Enhancing neuroprosthetics and neurorobotics with insights from touch mechanoreceptor encoding in humans.

The NeuroSchool PhD Program of Aix-Marseille University (France) has launched its annual calls for international co-supervised PhDs.

The call for international co-supervised PhDs aims to provide an exceptional opportunity for talented young researchers to have an international doctoral training. The candidates may be local (AMU master’s student) or external (from other French or foreign universities). 

This project is one of the two proposed projects. Check our website for details.

State of the art: Touch feedback from the hands is vital for object manipulation and texture perception, playing a central role in our everyday lives. In hand amputation, individuals lose an important means of interaction, where research is critical to understand fundamental touch function and apply this in prosthetics.

Objectives: The PhD aims to develop advanced neural decoding algorithms and feedback systems, bridging the gap between biological touch perception and artificial systems, to enhance the usability of neuroprosthetics and dexterity in robotics. We will develop decoding algorithms to interpret spiking patterns from single human mechanoreceptors. From this, we will implement real-time feedback systems that translate the tactile information into sensations, such as vibration or force, enhancing precision and usability by simulating natural touch.

Methods: Single unit recordings of mechanoreceptors from the median nerve of the hand, via microneurography in humans, will be obtained and modeled by adaptive machine learning. We will use different vibration frequencies and forces to modulate mechanoreceptor firing and relate this to intensity perception of the stimulation, to link neuronal firing with the judgement of the sensation.

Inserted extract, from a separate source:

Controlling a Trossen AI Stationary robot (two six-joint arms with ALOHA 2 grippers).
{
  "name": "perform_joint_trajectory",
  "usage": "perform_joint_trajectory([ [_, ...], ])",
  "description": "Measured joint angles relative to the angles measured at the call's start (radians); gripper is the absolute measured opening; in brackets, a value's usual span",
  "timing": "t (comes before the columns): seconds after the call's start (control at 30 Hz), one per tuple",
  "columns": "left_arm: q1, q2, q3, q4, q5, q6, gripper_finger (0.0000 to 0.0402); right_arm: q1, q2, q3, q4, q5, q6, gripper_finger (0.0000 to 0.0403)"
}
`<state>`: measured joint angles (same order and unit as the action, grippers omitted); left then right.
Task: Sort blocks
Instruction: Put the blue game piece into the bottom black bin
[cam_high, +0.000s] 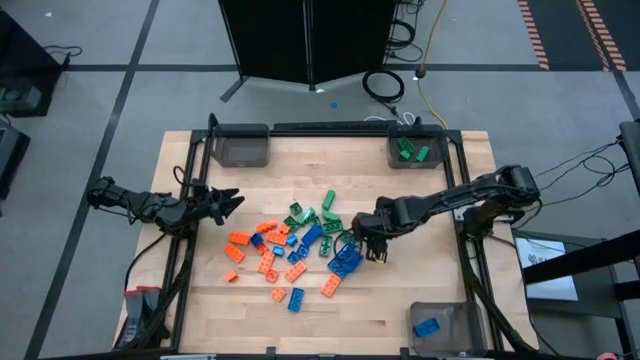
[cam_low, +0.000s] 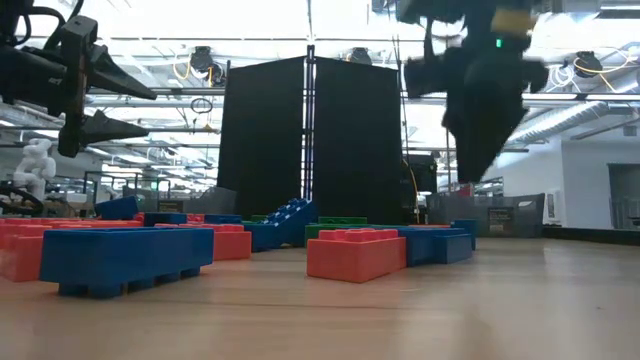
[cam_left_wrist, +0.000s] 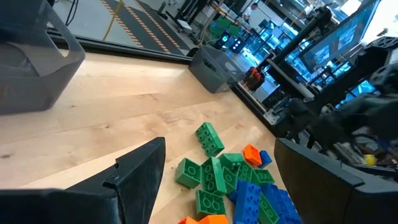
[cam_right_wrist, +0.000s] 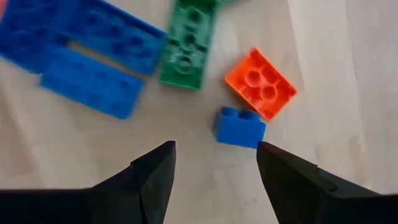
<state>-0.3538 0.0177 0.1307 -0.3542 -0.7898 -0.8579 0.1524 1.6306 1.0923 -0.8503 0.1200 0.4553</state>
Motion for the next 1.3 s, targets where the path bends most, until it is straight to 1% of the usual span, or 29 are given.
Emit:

Expected results: The data from modulating mechanoreceptor firing will give insights into how the main four types of touch receptor encode a range of vibration and pressure stimuli, which will be modeled to output standardized algorithms that represent such feedback. The developed neural decoding models will establish a new standard for real-time tactile feedback systems. This will enhance neuroprosthetics, where improved feedback will enable users to perform tasks with greater precision and naturalness, via electrical stimulation or mechanical stimulation of the stump. Robotic system improvements will allow human-like dexterity, to adapt robot grip and movements based on tactile data.

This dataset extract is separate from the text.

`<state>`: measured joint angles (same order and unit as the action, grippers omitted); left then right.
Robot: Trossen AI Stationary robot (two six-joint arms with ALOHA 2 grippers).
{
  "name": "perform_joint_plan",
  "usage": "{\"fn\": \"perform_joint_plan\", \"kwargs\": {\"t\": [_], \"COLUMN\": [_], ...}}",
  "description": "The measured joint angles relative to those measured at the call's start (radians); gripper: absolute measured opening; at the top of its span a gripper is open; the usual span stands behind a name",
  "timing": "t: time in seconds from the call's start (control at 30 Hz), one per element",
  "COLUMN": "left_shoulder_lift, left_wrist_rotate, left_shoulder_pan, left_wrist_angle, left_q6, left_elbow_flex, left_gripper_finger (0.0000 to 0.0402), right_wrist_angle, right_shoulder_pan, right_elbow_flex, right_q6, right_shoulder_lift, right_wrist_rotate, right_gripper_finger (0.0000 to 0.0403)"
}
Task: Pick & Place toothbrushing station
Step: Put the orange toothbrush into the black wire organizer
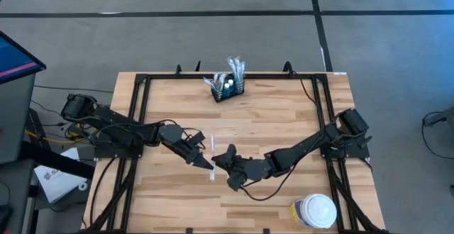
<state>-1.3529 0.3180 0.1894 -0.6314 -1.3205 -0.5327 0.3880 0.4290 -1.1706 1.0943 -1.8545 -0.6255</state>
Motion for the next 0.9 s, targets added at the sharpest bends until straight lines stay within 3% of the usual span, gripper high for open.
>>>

Feasibility: The project focuses solely on humans, where ethical approval is in place to via CPP ID-RCB: 2021-A01604-37 for microneurography and perception experiments (valid until 2033).

Complementarity of the two laboratories: The CRPN in Marseille is centered on fundamental and applied research in neuroscience and psychology, where the Somatosense team works on human touch encoding and perception. The Bristol Robotics Lab at the University of Bristol is focused on the application of robotics, such as advancing dexterity with robotic hands. The two labs are highly complementary, where human neurophysiology meets robotic engineering, to create new fundamental touch knowledge, as well as innovative and advanced solutions in neuroprosthetics.

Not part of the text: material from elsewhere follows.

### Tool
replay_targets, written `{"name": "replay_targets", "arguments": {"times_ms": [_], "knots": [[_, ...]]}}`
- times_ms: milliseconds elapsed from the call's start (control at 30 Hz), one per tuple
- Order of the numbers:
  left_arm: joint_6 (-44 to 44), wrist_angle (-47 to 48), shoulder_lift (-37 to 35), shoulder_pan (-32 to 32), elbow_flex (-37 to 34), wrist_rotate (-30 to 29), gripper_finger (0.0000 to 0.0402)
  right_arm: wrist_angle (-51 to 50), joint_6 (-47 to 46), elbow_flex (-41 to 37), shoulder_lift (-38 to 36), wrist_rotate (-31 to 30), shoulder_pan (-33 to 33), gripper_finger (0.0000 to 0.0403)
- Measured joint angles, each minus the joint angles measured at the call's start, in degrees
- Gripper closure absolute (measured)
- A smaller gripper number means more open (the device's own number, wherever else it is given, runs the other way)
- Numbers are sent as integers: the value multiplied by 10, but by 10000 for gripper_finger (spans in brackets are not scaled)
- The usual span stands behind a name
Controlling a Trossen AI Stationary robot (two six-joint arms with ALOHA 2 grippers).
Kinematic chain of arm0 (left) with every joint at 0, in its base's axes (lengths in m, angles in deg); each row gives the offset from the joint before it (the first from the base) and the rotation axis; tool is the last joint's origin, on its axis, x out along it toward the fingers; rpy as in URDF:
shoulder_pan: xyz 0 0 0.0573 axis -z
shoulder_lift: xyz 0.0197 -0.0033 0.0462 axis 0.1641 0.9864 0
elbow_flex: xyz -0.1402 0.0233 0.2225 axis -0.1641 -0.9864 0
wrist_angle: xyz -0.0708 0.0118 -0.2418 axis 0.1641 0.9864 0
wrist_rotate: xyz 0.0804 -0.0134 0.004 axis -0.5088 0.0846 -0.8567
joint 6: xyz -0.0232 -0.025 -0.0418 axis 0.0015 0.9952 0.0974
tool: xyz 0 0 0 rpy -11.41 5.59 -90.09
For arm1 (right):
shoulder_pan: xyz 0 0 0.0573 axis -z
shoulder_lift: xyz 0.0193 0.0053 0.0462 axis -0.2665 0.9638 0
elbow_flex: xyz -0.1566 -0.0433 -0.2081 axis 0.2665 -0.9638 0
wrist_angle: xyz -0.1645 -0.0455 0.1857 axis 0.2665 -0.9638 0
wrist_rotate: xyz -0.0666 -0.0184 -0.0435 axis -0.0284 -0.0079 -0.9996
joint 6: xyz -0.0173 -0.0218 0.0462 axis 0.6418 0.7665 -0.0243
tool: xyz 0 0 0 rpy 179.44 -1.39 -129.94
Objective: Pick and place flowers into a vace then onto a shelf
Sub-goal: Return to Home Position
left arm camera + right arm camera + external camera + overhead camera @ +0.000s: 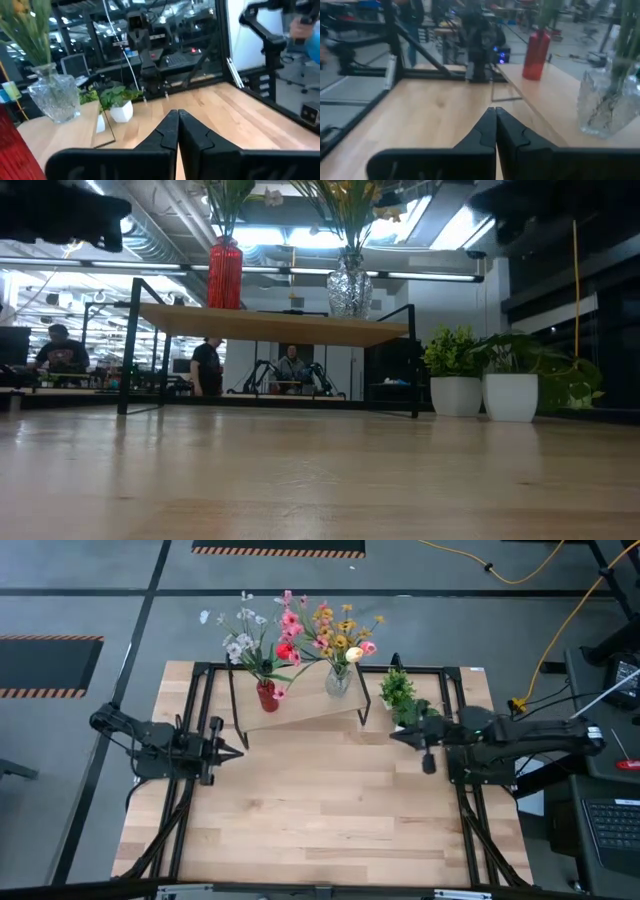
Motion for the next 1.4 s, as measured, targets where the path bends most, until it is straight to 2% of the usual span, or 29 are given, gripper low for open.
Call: {"name": "replay_targets", "arguments": {"times_ms": [133,233,300,467,600,767,833,1133,1400], "knots": [[-4,-35,-1,-13,-38,10,399,-61,8,19,-66,37,0,401],[-18,-83,-1,-29,-64,30,400,-68,12,15,-113,48,0,402],[-13,-83,-1,-43,-72,33,400,-71,12,6,-135,49,0,402],[-5,-102,-1,-79,-72,103,400,-70,32,-22,-159,53,0,403],[3,-101,-1,-106,-72,114,399,-14,38,-82,-159,79,0,403],[42,-106,-1,-127,-72,155,400,148,25,-186,-159,84,0,403],[49,-106,-1,-129,-72,167,400,167,26,-213,-166,83,0,403],[33,-105,-1,-129,-72,124,400,104,43,-227,-237,77,0,403],[53,-85,-1,-129,-72,121,400,76,56,-227,-289,83,0,403]]}}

Within Aix Marseille Université, NeuroMarseille brings together 8 research laboratories and NeuroSchool, a graduate school in neuroscience, to increase the attractiveness of the university, international collaborations, interdisciplinarity, links with the clinical and industrial worlds and the integration of students into professional life. 

Launched in July 2018, NeuroSchool unifies and harmonizes the training of the third year of the Bachelor of Life Sciences (Neuroscience track), the Master's and the PhD in Neuroscience. 

• Master's degree from a non-French university in neuroscience or related field
• Fluent in English

The candidate should have a strong background in (1) computer programming (e.g. Python), (2) signal processing, (3) data science (e.g. machine learning), and (4) an understanding of neuroscience (e.g. touch system).